[The input]
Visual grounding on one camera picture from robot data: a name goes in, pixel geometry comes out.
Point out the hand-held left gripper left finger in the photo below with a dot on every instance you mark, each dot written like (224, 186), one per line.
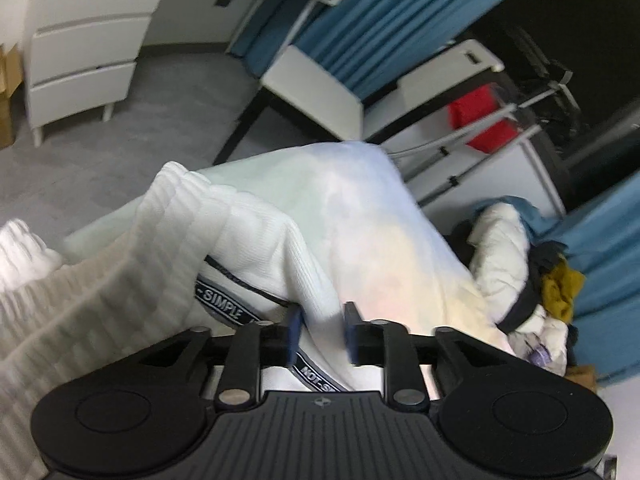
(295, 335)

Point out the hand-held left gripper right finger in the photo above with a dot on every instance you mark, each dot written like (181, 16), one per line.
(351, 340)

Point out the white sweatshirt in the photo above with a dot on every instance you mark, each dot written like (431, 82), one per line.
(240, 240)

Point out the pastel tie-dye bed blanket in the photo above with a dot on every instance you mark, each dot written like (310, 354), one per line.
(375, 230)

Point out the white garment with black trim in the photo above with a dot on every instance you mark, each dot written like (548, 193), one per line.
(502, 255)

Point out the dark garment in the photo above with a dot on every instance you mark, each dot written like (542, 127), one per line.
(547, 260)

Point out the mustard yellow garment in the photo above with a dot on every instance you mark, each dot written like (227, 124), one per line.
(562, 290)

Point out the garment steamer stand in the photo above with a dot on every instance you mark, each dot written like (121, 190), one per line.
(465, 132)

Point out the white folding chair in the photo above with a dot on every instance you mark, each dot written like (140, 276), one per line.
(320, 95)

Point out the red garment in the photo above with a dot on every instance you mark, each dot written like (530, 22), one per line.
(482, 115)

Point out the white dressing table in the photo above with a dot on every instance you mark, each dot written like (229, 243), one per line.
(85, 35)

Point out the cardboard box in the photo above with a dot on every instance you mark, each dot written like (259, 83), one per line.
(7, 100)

[Work task] Print the listing again exactly as it appears, except for the pictures, which stay out.

[Response below]
Visual grounding on one camera picture from robot data: a name goes in, pixel geometry comes out.
Point out the hand-held left gripper left finger in the photo below with a dot on every instance you mark, each dot written like (224, 186), one per line.
(295, 335)

Point out the hand-held left gripper right finger in the photo above with a dot on every instance you mark, each dot written like (181, 16), one per line.
(351, 340)

Point out the white sweatshirt in the photo above with a dot on every instance you mark, each dot written like (431, 82), one per line.
(240, 240)

Point out the pastel tie-dye bed blanket in the photo above with a dot on every instance you mark, each dot written like (310, 354), one per line.
(375, 230)

Point out the white garment with black trim in the photo above with a dot on every instance you mark, each dot written like (548, 193), one per line.
(502, 255)

Point out the dark garment in the photo above with a dot on every instance you mark, each dot written like (542, 127), one per line.
(547, 260)

Point out the mustard yellow garment in the photo above with a dot on every instance you mark, each dot written like (227, 124), one per line.
(562, 290)

Point out the garment steamer stand in the photo above with a dot on every instance you mark, each dot written like (121, 190), one per line.
(465, 132)

Point out the white folding chair in the photo above with a dot on every instance you mark, each dot written like (140, 276), one per line.
(320, 95)

Point out the red garment in the photo above with a dot on every instance you mark, each dot written like (530, 22), one per line.
(482, 115)

Point out the white dressing table in the photo above with a dot on every instance you mark, each dot written like (229, 243), one per line.
(85, 35)

Point out the cardboard box in the photo above with a dot on every instance you mark, each dot written like (259, 83), one per line.
(7, 100)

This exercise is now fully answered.